▶ **Exercise instructions**: Repeat the entire listing exactly.
========================================================================
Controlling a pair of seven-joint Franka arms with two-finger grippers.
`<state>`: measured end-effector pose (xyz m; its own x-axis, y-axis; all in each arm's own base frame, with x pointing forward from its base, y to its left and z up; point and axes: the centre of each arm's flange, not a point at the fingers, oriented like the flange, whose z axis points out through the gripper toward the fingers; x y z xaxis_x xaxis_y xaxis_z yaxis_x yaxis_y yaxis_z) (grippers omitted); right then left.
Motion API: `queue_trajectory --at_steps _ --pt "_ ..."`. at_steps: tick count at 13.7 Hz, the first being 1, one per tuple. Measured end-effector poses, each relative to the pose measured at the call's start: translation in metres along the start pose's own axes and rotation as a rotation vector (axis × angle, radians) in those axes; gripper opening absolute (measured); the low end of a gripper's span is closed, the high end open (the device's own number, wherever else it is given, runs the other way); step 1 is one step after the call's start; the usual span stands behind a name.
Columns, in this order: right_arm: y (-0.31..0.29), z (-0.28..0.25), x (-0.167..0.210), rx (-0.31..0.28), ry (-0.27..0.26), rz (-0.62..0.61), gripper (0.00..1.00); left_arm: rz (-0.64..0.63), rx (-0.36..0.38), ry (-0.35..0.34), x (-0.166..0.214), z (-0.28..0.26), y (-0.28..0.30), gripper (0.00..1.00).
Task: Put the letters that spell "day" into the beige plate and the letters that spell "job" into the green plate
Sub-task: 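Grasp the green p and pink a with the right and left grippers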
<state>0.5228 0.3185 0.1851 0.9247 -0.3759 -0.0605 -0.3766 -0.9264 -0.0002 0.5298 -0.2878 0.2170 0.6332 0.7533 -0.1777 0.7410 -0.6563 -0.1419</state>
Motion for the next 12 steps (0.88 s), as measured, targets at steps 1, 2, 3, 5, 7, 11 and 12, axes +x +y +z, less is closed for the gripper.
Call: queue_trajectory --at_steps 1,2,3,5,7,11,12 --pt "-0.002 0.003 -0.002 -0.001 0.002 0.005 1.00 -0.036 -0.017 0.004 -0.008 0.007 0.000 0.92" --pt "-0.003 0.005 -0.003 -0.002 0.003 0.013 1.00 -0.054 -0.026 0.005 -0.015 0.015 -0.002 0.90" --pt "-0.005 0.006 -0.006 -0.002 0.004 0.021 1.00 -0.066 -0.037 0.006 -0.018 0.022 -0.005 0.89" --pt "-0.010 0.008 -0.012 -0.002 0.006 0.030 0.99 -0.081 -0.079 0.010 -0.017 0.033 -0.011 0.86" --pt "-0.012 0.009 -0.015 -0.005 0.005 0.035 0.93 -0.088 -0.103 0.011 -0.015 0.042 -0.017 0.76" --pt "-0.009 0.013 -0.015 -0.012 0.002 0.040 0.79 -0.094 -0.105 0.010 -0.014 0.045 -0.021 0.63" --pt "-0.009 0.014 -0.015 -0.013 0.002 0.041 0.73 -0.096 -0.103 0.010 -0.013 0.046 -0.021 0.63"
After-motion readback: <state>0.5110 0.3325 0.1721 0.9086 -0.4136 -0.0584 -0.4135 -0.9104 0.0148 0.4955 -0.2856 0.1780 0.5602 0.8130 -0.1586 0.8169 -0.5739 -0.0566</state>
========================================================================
▶ **Task solution**:
Controlling a pair of seven-joint Franka arms with two-finger grippers.
`<state>`: measured end-effector pose (xyz m; its own x-axis, y-axis; all in each arm's own base frame, with x pointing forward from its base, y to its left and z up; point and axes: the centre of each arm's flange, not a point at the fingers, oriented like the flange, whose z axis points out through the gripper toward the fingers; x y z xaxis_x xaxis_y xaxis_z yaxis_x yaxis_y yaxis_z) (grippers omitted); right then left.
Motion API: `queue_trajectory --at_steps _ --pt "_ ..."`. at_steps: tick count at 13.7 Hz, the first being 1, one per tuple. Measured end-effector poses, each relative to the pose measured at the call's start: translation in metres along the start pose's own axes and rotation as a rotation vector (axis × angle, radians) in those axes; gripper opening absolute (measured); the low end of a gripper's span is closed, the high end open (the device's own number, wherever else it is given, runs the other way); step 1 is one step after the call's start; the usual span stands behind a name.
Columns, in this order: right_arm: y (-0.31..0.29), z (-0.28..0.25), x (-0.167..0.210), rx (-0.31..0.28), ry (-0.27..0.26), rz (-0.62..0.61), gripper (0.00..1.00); left_arm: rz (-0.64..0.63), rx (-0.36..0.38), ry (-0.35..0.34), x (-0.166..0.214), z (-0.28..0.26), y (-0.28..0.30), gripper (0.00..1.00).
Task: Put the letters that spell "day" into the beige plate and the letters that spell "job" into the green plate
Sub-task: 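Grasp the green p and pink a with the right and left grippers
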<state>0.5228 0.3185 0.1851 0.9247 -0.3759 -0.0605 -0.3766 -0.9264 -0.0002 0.5298 -0.2878 0.2170 0.6332 0.7533 -0.1777 0.7410 -0.6563 -0.1419</state>
Motion for the next 12 steps (0.88 s), as measured, targets at steps 1, 2, 3, 5, 7, 11 and 12, axes +x +y +z, less is closed for the gripper.
Call: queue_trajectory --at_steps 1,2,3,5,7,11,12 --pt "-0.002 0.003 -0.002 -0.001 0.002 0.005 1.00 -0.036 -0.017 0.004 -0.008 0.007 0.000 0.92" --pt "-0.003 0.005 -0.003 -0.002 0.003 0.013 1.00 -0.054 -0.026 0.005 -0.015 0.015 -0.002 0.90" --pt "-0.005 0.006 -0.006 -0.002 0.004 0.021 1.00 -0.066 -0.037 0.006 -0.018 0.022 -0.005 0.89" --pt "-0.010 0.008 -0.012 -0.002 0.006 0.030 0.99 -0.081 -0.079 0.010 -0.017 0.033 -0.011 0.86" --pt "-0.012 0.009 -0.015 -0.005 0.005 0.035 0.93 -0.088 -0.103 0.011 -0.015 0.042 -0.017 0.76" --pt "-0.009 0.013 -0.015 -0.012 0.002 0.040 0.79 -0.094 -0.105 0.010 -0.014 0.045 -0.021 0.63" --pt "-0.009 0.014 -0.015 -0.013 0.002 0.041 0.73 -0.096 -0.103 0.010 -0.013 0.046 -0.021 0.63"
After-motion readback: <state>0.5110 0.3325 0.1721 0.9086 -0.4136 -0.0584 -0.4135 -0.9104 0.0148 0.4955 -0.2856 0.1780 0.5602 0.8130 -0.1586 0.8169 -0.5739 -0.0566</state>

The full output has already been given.